I am Lori-Anne, I’m 53-years old, and a 3-year breast cancer warrior.

I  received my diagnosis on the 25/10/2018, during breast cancer awareness month: Stage 4, HER2 +, with liver metastasis. A hard pill to swallow! I lost my dad that August to lung cancer, and my mom to pancreatic cancer.  I knew that with stage 4, they treat you palliatively. They keep you alive as along as possible. They treat you till the cancer outsmarts the treatment. A bleak and grim prognosis, but there was a 2% chance of becoming cancer-free. From the age of 40, I went for 7 mammograms in a row, one each year.  Then my gynaecologist and the medical  aid protocol changed it to every 2nd year. Skipping one year resulted in this advanced diagnosis.

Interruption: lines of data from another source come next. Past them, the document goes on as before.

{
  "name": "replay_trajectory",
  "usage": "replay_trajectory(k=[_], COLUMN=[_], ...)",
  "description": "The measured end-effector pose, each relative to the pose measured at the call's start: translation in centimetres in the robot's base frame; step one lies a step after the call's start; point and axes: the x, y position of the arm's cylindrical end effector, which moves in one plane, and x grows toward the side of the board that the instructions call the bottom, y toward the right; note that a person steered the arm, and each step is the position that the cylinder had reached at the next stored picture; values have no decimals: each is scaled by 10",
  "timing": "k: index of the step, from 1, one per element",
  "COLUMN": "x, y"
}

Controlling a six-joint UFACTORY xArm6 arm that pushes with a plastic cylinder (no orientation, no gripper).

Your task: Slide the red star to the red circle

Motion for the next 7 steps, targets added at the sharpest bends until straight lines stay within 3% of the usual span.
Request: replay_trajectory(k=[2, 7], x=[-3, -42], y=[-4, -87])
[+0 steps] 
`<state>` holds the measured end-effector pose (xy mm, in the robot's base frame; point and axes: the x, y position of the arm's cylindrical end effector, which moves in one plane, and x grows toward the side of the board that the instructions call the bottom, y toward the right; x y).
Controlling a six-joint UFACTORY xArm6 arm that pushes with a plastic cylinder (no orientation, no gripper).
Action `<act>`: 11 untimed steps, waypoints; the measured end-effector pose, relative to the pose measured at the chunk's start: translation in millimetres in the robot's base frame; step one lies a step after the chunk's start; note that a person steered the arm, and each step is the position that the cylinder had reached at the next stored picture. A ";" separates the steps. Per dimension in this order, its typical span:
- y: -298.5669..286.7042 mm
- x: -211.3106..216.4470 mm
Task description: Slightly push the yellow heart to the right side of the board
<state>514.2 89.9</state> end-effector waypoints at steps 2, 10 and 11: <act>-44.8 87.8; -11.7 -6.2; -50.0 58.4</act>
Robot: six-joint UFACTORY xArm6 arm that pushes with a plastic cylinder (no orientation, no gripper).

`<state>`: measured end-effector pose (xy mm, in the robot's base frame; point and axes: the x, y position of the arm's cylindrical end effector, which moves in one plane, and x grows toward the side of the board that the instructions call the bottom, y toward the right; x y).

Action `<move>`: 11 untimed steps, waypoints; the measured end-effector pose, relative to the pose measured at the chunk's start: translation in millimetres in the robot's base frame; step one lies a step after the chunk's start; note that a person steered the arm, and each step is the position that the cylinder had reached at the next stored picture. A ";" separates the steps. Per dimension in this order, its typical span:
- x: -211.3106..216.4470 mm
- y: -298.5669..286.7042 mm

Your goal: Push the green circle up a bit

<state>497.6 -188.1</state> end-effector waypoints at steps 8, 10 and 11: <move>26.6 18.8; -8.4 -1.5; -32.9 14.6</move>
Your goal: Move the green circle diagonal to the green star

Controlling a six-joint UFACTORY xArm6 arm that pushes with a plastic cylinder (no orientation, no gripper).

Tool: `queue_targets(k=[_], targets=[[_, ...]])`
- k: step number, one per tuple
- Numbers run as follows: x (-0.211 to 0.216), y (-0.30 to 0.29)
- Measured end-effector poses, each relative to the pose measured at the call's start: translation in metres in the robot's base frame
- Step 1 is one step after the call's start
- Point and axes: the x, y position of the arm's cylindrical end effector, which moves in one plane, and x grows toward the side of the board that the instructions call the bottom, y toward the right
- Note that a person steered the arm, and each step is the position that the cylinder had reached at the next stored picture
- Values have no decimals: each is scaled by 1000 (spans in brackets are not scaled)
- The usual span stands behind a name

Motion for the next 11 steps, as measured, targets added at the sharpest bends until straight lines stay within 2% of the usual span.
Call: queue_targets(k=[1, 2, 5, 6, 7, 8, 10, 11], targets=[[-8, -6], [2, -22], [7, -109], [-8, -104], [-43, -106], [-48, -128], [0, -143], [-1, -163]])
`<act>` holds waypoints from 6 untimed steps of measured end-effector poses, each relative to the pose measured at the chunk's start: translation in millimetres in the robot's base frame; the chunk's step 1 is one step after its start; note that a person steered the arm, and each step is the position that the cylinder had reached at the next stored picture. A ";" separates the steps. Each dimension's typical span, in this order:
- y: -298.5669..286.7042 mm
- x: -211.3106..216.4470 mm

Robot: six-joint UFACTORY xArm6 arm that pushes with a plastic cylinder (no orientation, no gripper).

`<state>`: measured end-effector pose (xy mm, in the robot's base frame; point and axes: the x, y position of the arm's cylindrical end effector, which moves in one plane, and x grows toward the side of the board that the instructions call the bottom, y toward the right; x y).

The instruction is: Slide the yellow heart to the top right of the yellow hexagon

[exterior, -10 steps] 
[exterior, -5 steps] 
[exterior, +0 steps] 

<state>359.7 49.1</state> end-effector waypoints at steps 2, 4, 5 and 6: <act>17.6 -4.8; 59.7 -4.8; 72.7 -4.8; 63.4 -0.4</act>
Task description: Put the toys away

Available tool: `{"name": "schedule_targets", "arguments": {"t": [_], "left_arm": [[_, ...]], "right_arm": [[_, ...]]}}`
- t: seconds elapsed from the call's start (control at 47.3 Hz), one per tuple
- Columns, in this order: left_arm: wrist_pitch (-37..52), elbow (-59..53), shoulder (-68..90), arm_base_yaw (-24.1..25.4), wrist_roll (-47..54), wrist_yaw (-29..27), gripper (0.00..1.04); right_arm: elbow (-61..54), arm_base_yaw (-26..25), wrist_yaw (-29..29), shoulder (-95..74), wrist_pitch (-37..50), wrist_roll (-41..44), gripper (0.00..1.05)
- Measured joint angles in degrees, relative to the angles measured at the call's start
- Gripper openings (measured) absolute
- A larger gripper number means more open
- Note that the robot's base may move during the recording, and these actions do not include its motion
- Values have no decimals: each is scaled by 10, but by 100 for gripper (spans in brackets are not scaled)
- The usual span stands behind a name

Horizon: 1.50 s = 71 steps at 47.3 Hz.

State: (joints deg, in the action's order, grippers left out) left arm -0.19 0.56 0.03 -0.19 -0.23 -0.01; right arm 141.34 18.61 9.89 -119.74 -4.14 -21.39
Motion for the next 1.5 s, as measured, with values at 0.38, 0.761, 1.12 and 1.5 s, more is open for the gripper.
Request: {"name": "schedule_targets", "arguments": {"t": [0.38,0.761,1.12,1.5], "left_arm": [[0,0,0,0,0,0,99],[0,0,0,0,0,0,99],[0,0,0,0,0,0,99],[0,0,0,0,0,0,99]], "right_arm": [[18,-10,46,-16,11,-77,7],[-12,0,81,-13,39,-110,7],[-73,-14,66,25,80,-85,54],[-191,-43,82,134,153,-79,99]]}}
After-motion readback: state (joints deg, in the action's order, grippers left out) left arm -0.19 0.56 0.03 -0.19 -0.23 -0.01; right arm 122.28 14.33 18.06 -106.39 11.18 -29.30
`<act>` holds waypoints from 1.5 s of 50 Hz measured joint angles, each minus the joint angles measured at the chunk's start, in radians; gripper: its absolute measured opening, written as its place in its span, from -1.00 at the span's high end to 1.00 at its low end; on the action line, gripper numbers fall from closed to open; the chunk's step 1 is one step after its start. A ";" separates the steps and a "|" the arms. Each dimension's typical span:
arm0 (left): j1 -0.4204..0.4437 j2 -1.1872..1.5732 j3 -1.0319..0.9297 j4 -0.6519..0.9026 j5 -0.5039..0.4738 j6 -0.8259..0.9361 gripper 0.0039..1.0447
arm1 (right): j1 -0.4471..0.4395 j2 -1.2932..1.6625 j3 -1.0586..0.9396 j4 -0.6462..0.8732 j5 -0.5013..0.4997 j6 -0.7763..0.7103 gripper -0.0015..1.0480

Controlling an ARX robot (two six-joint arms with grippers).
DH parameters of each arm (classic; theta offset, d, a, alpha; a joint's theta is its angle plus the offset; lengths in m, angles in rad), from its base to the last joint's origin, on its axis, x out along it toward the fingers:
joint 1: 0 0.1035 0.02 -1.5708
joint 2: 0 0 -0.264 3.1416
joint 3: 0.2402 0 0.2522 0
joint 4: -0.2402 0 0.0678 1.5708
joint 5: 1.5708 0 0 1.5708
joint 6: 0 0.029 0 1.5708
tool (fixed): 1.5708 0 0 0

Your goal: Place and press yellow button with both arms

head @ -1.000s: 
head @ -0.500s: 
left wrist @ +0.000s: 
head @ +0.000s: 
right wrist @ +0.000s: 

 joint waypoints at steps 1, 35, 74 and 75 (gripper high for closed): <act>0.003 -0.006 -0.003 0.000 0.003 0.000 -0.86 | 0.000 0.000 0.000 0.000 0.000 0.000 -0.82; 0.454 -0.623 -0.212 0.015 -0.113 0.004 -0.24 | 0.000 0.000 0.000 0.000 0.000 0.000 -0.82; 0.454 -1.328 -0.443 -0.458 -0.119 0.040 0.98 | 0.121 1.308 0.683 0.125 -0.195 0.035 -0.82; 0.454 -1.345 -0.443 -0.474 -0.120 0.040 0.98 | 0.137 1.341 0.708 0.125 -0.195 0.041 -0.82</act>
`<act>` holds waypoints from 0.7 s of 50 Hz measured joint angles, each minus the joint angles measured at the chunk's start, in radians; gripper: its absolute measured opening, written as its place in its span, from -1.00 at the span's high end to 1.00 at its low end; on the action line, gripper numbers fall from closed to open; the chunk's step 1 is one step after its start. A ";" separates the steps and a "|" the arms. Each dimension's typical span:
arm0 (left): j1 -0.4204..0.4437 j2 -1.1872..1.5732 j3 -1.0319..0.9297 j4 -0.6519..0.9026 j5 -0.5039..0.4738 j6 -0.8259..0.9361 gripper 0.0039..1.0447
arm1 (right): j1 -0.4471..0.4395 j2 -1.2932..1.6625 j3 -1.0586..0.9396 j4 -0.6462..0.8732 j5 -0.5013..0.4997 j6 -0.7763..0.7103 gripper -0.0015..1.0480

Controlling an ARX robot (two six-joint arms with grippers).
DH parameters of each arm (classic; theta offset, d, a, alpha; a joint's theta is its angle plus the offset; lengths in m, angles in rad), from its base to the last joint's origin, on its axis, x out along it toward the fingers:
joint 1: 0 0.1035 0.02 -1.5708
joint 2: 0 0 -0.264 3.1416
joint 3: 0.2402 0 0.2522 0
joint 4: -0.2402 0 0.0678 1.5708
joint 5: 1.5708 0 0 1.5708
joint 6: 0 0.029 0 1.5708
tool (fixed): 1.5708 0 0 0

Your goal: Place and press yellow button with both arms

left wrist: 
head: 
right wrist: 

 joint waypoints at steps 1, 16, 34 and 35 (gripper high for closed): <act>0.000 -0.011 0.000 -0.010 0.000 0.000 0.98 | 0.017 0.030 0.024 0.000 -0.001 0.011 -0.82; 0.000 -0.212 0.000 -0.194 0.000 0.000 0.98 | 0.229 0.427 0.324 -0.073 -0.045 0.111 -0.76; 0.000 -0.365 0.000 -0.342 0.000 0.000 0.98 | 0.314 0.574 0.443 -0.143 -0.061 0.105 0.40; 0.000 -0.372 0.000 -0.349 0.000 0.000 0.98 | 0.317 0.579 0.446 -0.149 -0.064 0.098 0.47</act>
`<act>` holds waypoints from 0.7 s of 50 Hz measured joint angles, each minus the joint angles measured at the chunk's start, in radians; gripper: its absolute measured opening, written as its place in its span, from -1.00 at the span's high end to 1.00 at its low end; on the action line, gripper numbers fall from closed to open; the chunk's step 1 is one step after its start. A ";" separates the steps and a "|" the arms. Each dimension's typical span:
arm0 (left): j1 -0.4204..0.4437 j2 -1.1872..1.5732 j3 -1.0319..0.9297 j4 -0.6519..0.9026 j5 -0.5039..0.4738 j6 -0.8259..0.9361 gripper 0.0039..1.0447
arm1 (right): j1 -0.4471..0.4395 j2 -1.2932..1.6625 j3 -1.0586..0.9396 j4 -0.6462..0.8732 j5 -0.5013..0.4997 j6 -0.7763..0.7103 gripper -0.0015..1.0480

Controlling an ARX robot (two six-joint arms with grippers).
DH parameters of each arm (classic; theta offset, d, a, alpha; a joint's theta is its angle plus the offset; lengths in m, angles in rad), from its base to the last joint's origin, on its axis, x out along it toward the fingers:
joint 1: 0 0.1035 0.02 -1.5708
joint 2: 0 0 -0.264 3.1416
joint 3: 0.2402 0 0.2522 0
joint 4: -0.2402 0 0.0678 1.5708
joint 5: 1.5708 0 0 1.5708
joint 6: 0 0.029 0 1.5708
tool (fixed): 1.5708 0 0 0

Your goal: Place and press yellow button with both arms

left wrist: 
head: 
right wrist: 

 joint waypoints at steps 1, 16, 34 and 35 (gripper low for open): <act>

With the World Health Organisation (WHO) stats indicating that over 2 million woman are diagnosed each year, breast cancer is the commonest cancer among women worldwide.  In South Africa, according to the National Cancer Registry (2017) one in 26 women are at risk of developing breast cancer, and it accounts for 16% of all cancer deaths.

I  started treatment immediately and just 16 days in, after the first session of chemotherapy, my hair started falling out. I needed something to make me feel confident and beautiful, especially during the 9 months of baldness. I heard that some patients choose to wear wigs, and others headscarves. I found the scarves time- consuming and a tedious process to master.

When you lose all your hair you can feel dull and de-sparkled. People take hair loss for granted, but on  a mental health level it gets to you.  When you put on a hat, you make sure that you know the face that’s looking back at you is a face of value, a face you appreciate. I fell in love with the idea, and loved the way the hats made me feel. My hats made my day more colourful, gave me more sparkle, confidence and hope. I personally couldn’t find anything locally, so I decided to attempt making a hat with a friend.

Hatsbylori, founded in December 2018 via Whatsapp and Facebook Messenger is my journey,  and  also the story of how my hats bring joy and hope to fellow cancer warriors. We are creating  a community that supports and encourages people to live with intention, even if that intention is embodied in a hat.

I have endured a double mastectomy and a failed reconstruction attempt, 16 radiation cycles, and there are more fat- grafting sessions still to come this year. I am living my lemonade journey, living my purpose and having a meaningful life full of blessings and joy. Some days are good and other days are bad.

After my mastectomy my doctor came to me and gave me the news that I had a complete pathological response. Which I found out later means being in that 2% they told me about. Being cancer- free, and having the outcome of a stage 1 Her2+ breast cancer patient is beyond belief. A medical miracle, she said.

I  started a Facebook page to share my cancer journey with South Africans.  A year after my diagnosis I was diagnosed with rheumatoid arthritis which comes with its own challenges.

When I finished my cancer treatment,  my sister came on board, and hatsbylori got a website and an online shop for patients who may be in need of a beautiful hand- made hat. This has helped me streamline the process and has given me more freedom to create and enjoy my life.

So far so amazing: my vulnerability and negative situation has turned my chemo headwear business, hatsbylori, into a sustainable business.

My aim is this: when things are dark and it’s hard, I want every warrior to remember there are pretty things in the world.  Going by without intention in your day is a day gone by with nothing to show. Helping my fellow warriors to sparkle when things feel colourless and hard is how I live my life.

My strong belief and my personal mission is to educate woman on the importance of breast self-examination and going for their mammograms.  According to the Adapted Screening Guidelines average risk, all women should have a risk assessment by the age of 30, with annual screening mammography starting at the age of 40.

Early detection of your breast cancer is the best protection available to save your life!